Hacker News new | ask | show | jobs
by eternalban 3453 days ago
Great stuff, thanks. (Just realized who you are! Like your Go work.)

Not sure about the SIMD angle & Java. Ref. impl. of Blake2B [in C] doesn't use it [last I looked at it]. I ~think it has to do with the endian bias of the algo.

1 comments

(Thanks!:)

There are a few optimized implementation in the BLAKE2 code package — https://github.com/BLAKE2/BLAKE2. "Ref" indeed doesn't use SIMD, but other implementations do use them. I think the claim that it's faster than MD5 is based on benchmarking SIMD implementations, and if I remember correctly, the reference one is a bit slower.

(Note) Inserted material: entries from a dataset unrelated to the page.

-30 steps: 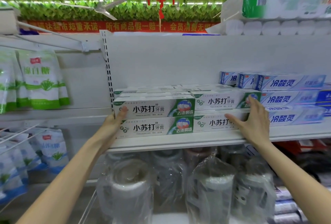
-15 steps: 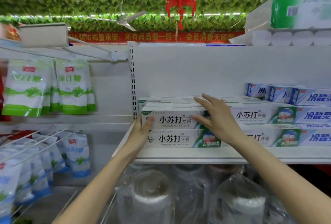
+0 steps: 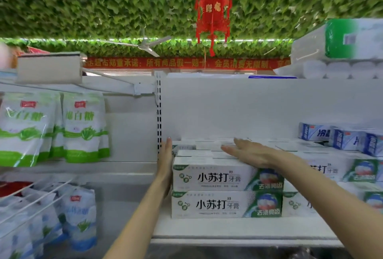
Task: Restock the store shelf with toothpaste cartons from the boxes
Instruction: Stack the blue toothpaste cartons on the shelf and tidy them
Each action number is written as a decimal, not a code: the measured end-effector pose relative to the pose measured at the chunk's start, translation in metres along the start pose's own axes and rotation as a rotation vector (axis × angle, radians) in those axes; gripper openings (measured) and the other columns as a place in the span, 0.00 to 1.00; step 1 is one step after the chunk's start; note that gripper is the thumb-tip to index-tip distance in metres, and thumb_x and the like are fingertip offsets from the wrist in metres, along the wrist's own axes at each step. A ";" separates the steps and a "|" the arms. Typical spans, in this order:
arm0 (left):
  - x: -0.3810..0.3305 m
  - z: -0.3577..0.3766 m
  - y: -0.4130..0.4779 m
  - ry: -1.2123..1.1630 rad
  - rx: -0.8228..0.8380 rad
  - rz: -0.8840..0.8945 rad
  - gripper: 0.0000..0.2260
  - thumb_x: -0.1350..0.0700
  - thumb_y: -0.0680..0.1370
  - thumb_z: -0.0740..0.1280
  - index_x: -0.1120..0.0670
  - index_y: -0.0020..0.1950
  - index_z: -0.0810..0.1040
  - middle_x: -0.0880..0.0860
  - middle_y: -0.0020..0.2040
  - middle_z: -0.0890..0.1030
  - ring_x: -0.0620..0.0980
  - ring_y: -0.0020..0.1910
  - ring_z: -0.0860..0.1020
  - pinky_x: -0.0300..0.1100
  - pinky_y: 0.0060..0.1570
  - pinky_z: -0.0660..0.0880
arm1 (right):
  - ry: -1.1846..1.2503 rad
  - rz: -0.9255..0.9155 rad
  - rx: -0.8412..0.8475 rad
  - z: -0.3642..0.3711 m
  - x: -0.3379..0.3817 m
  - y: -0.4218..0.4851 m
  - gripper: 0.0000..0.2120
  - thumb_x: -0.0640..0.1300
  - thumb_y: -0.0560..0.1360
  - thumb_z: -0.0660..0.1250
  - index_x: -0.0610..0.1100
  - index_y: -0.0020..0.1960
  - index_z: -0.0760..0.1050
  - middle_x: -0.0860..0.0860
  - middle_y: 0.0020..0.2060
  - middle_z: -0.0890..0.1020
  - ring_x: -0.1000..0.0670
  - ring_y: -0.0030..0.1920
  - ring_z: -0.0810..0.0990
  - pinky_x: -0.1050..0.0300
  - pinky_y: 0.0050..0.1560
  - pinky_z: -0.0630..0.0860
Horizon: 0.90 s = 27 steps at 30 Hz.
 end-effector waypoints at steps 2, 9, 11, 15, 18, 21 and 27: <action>-0.005 0.006 -0.004 0.003 -0.002 -0.027 0.42 0.22 0.64 0.61 0.46 0.71 0.70 0.56 0.69 0.74 0.58 0.66 0.73 0.60 0.67 0.67 | -0.024 0.005 0.029 0.004 -0.001 0.009 0.47 0.76 0.70 0.41 0.46 0.79 0.46 0.50 0.78 0.49 0.49 0.77 0.49 0.44 0.76 0.47; -0.038 0.017 -0.042 -0.065 0.169 -0.068 0.34 0.27 0.73 0.56 0.50 0.67 0.75 0.61 0.61 0.80 0.62 0.60 0.78 0.61 0.64 0.70 | -0.140 0.034 0.106 0.004 0.001 0.018 0.61 0.83 0.53 0.32 0.51 0.78 0.43 0.50 0.78 0.47 0.49 0.77 0.46 0.43 0.76 0.44; -0.037 0.020 -0.041 -0.051 0.185 -0.059 0.36 0.26 0.70 0.61 0.46 0.71 0.71 0.58 0.67 0.76 0.60 0.64 0.76 0.61 0.66 0.69 | -0.148 0.038 0.122 0.004 0.004 0.024 0.55 0.81 0.60 0.34 0.51 0.78 0.42 0.50 0.78 0.47 0.49 0.77 0.45 0.42 0.76 0.43; -0.044 0.030 -0.050 -0.107 0.257 -0.112 0.25 0.30 0.74 0.60 0.44 0.62 0.79 0.57 0.62 0.80 0.58 0.59 0.79 0.55 0.63 0.72 | -0.139 0.018 0.122 0.004 0.009 0.031 0.45 0.75 0.70 0.39 0.51 0.78 0.43 0.51 0.78 0.47 0.51 0.77 0.45 0.42 0.76 0.42; -0.046 0.035 -0.055 -0.140 0.362 -0.136 0.24 0.37 0.79 0.54 0.47 0.50 0.86 0.56 0.52 0.84 0.54 0.50 0.83 0.49 0.53 0.75 | -0.123 0.006 0.139 0.003 0.012 0.034 0.48 0.77 0.67 0.38 0.50 0.78 0.43 0.52 0.78 0.47 0.52 0.77 0.45 0.43 0.76 0.42; -0.045 0.035 -0.053 -0.154 0.350 -0.132 0.24 0.37 0.78 0.54 0.50 0.58 0.81 0.56 0.53 0.84 0.54 0.50 0.83 0.47 0.51 0.75 | -0.113 -0.013 0.147 0.003 0.015 0.036 0.47 0.76 0.68 0.38 0.49 0.79 0.42 0.52 0.78 0.46 0.52 0.77 0.44 0.44 0.76 0.42; -0.062 0.044 -0.063 -0.160 0.410 -0.108 0.22 0.41 0.81 0.50 0.48 0.47 0.80 0.50 0.39 0.86 0.45 0.37 0.84 0.34 0.31 0.77 | -0.098 -0.017 0.157 0.002 0.019 0.036 0.45 0.74 0.70 0.40 0.49 0.78 0.42 0.51 0.78 0.46 0.52 0.77 0.45 0.46 0.76 0.42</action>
Point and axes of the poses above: each hand's wrist, its own y-axis towards the middle knuckle, its own z-axis out of the palm, x = y × z, the point moved 1 cm from there along y, towards the middle knuckle
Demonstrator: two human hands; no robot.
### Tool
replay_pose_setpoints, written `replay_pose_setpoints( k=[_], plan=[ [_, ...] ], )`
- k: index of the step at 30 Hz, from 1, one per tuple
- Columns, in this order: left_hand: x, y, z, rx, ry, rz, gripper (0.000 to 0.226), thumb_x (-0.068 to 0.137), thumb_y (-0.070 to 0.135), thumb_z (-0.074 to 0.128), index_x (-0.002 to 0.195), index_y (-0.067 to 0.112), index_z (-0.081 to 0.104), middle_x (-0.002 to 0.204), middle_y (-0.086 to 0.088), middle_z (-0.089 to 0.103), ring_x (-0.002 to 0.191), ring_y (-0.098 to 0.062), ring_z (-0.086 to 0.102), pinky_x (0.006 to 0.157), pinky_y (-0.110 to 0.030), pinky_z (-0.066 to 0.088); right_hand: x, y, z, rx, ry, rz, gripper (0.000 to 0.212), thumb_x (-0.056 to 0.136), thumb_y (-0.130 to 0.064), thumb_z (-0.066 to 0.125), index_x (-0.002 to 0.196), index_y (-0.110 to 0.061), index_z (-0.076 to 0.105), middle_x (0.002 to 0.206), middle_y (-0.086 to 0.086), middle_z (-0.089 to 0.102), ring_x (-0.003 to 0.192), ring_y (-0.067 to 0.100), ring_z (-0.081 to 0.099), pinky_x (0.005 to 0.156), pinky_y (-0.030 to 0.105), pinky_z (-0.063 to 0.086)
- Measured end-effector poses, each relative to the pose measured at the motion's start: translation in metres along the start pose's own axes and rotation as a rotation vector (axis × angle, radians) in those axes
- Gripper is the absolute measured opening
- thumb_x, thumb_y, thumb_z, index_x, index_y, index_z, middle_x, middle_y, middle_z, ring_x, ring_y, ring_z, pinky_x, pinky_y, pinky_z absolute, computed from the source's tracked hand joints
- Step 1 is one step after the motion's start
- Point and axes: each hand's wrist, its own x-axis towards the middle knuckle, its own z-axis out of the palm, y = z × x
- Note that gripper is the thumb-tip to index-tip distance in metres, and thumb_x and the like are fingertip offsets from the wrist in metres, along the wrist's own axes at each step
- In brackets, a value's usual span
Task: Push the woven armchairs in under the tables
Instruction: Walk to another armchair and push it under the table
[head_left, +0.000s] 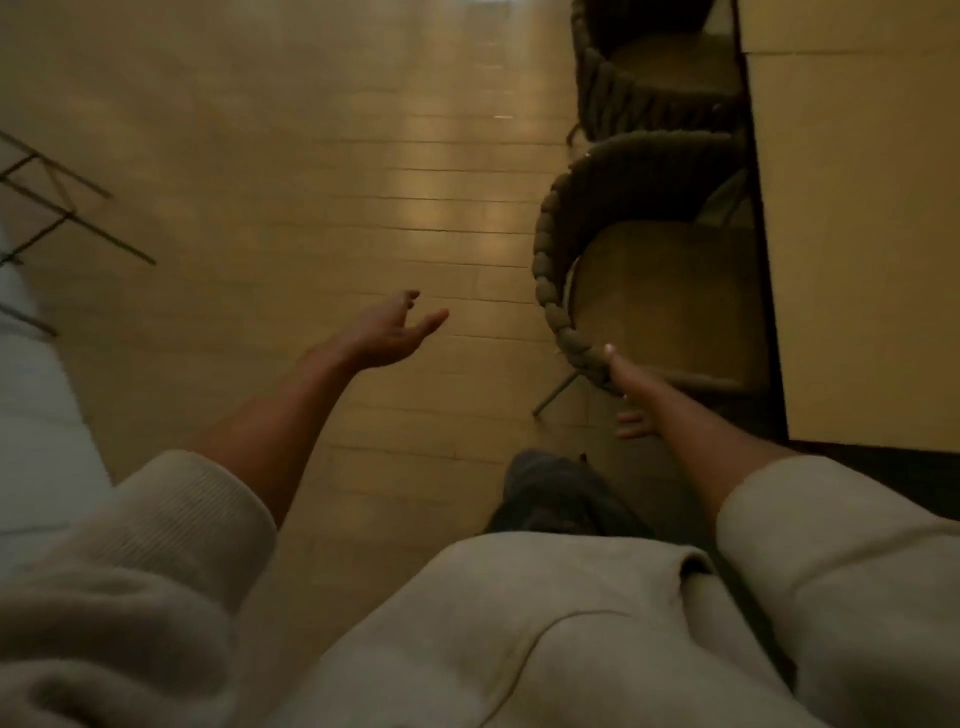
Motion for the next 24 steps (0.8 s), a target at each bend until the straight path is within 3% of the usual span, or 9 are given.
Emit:
replay_pose_setpoints(
  k=[9,12,16,19,22,24],
  plan=[
    [0.183,0.069,-0.078,0.203,-0.085,0.273,0.085,0.094,0.074,0.043,0.157,0.017,0.034,0.160,-0.009,0.042,0.142,-0.028,0.045,0.116,-0.047,0.039,0.060,-0.043,0.012,0.506,0.194,0.209,0.116,0.076,-0.090,0.053,0.161,-0.017,0.022,0.160,0.016,0.035,0.133,0.045,0.048,0.095,0.059,0.053],
    [0.237,0.100,-0.095,0.272,-0.149,0.355,0.084,0.095,0.074,0.043,0.157,0.018,0.034,0.159,-0.010,0.043,0.141,-0.028,0.046,0.113,-0.044,0.040,0.073,-0.060,0.002,0.668,0.258,0.255,0.122,0.075,-0.089,0.056,0.164,-0.018,0.010,0.161,0.013,0.034,0.138,0.046,0.043,0.098,0.062,0.049],
    [0.293,0.164,-0.110,0.352,-0.212,0.499,0.082,0.097,0.069,0.045,0.158,0.015,0.032,0.158,-0.013,0.043,0.141,-0.030,0.045,0.111,-0.042,0.040,0.078,-0.063,-0.004,0.780,0.338,0.302,0.116,0.074,-0.087,0.059,0.163,-0.025,0.019,0.163,0.011,0.031,0.137,0.045,0.044,0.096,0.063,0.051],
    [0.331,0.217,-0.108,0.408,-0.261,0.573,0.081,0.097,0.070,0.046,0.157,0.017,0.034,0.156,-0.012,0.045,0.139,-0.030,0.047,0.108,-0.042,0.041,0.087,-0.051,-0.009,0.853,0.436,0.333,0.131,0.058,-0.094,0.062,0.162,-0.023,0.021,0.162,0.008,0.032,0.131,0.044,0.049,0.089,0.065,0.055],
    [0.370,0.263,-0.094,0.449,-0.318,0.642,0.076,0.095,0.070,0.049,0.153,0.021,0.041,0.148,-0.011,0.054,0.132,-0.030,0.053,0.103,-0.041,0.046,0.104,-0.031,-0.004,0.947,0.493,0.362,0.159,0.030,-0.102,0.060,0.160,-0.018,0.025,0.152,0.013,0.047,0.125,0.043,0.055,0.089,0.063,0.056],
    [0.394,0.291,-0.078,0.497,-0.363,0.682,0.074,0.095,0.069,0.050,0.149,0.019,0.045,0.137,-0.012,0.060,0.120,-0.030,0.061,0.092,-0.037,0.050,0.104,-0.034,0.003,0.970,0.532,0.400,0.159,0.034,-0.104,0.057,0.162,-0.017,0.020,0.154,0.015,0.046,0.129,0.042,0.054,0.098,0.061,0.054]
  ],
)
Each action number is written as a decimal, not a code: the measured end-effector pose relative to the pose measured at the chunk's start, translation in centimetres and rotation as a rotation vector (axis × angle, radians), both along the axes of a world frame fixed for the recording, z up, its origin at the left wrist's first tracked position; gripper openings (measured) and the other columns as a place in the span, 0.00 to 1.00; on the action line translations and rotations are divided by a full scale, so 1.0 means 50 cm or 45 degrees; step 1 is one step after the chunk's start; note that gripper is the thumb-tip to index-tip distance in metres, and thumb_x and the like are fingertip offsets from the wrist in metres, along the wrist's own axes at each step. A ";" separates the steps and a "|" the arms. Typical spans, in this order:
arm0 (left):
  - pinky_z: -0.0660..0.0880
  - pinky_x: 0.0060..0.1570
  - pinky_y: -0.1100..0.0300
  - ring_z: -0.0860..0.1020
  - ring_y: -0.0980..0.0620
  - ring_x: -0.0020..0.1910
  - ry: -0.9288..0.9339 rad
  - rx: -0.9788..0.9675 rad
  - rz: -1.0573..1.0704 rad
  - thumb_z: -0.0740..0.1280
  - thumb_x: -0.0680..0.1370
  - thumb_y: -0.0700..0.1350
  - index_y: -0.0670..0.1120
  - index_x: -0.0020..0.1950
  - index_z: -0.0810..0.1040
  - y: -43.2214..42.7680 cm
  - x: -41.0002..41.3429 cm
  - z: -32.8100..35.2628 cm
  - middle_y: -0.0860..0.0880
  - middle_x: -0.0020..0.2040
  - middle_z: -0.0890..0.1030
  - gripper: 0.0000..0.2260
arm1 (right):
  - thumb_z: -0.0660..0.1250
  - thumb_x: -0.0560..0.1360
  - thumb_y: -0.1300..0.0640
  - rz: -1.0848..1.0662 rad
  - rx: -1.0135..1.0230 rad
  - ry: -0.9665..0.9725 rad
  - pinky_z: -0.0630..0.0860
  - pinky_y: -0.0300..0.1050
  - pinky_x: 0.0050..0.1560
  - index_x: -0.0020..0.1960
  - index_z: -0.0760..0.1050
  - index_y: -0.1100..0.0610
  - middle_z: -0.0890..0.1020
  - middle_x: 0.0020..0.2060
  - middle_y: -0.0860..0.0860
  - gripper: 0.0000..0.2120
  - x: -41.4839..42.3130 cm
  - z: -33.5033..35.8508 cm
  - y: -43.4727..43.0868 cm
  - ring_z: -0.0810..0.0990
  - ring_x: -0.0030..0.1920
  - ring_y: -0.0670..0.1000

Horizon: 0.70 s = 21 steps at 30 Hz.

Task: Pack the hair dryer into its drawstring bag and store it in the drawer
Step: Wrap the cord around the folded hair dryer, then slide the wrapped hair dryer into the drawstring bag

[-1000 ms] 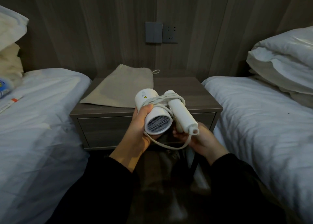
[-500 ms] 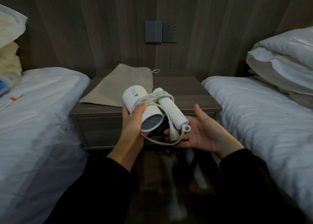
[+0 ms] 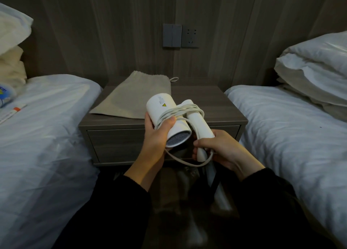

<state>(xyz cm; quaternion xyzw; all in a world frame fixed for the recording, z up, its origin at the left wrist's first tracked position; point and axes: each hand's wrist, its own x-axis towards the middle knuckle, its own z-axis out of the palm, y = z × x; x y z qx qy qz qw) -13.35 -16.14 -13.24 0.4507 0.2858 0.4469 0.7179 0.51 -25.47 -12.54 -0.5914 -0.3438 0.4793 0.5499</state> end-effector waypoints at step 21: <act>0.58 0.68 0.57 0.67 0.44 0.67 1.796 1.488 0.212 0.53 0.81 0.50 0.47 0.71 0.68 0.147 0.028 -0.015 0.44 0.69 0.71 0.19 | 0.63 0.74 0.67 -0.362 0.096 0.332 0.76 0.44 0.26 0.42 0.71 0.65 0.74 0.23 0.56 0.03 0.064 0.026 0.013 0.75 0.23 0.51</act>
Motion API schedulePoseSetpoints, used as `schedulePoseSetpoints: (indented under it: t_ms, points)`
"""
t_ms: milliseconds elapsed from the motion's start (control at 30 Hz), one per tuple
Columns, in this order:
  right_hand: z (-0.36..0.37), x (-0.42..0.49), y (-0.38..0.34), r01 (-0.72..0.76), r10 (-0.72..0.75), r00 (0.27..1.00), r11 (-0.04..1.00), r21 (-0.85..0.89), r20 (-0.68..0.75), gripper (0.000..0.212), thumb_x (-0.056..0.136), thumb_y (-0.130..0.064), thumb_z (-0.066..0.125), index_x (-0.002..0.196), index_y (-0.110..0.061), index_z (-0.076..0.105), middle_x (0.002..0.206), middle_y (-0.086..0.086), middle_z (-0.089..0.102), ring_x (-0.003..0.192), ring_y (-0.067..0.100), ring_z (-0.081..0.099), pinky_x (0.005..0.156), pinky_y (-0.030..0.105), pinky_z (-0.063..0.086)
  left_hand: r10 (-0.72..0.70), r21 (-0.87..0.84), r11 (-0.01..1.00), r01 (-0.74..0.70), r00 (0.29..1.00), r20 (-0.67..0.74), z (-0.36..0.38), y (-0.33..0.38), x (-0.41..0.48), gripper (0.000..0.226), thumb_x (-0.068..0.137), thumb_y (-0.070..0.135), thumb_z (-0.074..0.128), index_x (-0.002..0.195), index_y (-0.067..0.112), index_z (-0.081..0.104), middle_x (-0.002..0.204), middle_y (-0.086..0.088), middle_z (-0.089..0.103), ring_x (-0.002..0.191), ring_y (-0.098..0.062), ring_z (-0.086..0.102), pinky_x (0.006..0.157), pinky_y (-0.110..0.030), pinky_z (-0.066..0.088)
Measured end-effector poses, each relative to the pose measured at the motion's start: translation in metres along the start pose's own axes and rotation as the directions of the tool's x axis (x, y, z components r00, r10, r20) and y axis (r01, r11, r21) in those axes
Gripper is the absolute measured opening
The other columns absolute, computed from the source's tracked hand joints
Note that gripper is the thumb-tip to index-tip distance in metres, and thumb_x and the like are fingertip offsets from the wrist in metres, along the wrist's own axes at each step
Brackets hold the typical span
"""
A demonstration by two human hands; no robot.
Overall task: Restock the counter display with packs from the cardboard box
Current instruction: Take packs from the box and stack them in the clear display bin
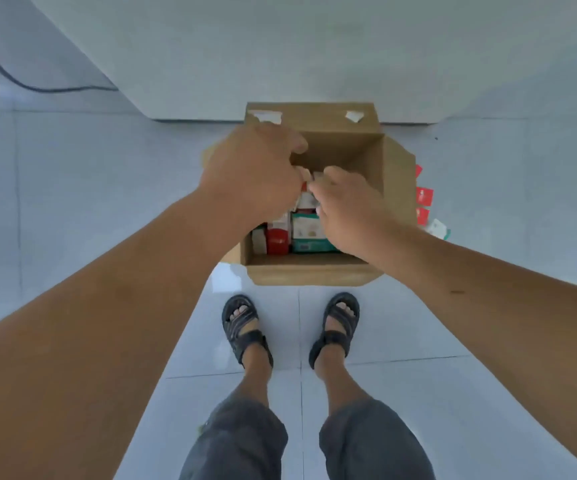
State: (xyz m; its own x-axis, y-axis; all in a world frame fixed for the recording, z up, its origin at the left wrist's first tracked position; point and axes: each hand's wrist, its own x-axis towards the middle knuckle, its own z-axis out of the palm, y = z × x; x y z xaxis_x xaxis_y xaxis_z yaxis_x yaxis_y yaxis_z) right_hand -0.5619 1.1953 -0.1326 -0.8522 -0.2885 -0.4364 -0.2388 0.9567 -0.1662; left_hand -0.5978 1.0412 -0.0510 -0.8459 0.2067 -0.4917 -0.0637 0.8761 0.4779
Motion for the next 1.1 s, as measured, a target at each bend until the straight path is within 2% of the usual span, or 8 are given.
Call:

Yes, endianness conversion — that is, just reading uint64 or uint32 from byte arrays — if done in the most simple way by bit shifting can be a factor. Another factor that influenced performance of pure Go implementation (should be similar to Java) is bounds checking.

"BLAKE2 comes in two main flavors: BLAKE2b is optimized for 64-bit platforms, and BLAKE2s for smaller architectures. On 64-bit platforms, BLAKE2 is often faster than MD5, yet provides security similar to that of SHA-3. We specify parallel versions BLAKE2bp and BLAKE2sp that are up to 4 and 8 times faster, by taking advantage of SIMD and/or multiple cores."

Well, it's supposed to beat MD5 straight up. Granted the claim is a bit hedged.

> if done in the most simple way by bit shifting can be a factor

Do you mean using byte swap instructions or is there an algorithm that I should know about? :)

Parallel versions of BLAKE2 are indeed even faster, but optimized implementations of non-parallel BLAKE2s and BLAKE2b also use SIMD instructions in compression function (e.g. https://github.com/BLAKE2/BLAKE2/blob/master/sse/blake2b-rou...).

* * *

Not byte swapping, just simple reading bytes and shifting them into the correct position in uint32 like this:

   uint32 result = (b[3] << 24) | (b[2] << 16)  | (b[1] <<  8) | b[0];
Which is slower than

   uint32 result = *b;
or if LE is not native:

   uint32 result = swap(*b);
> optimized implementations of non-parallel BLAKE2s and BLAKE2b also use SIMD

Sure, have seen those. No biggie, but my point was that vanila B2b (on C) is already neck and neck with MD5.

> uint32 result = (b[3] << 24) | (b[2] << 16) | (b[1] << 8) | b[0];

Yep, akaik that's all you can do on the JVM & of course for 64bit it's even more work. I thought you meant some sort of magic number bit wizzardry :)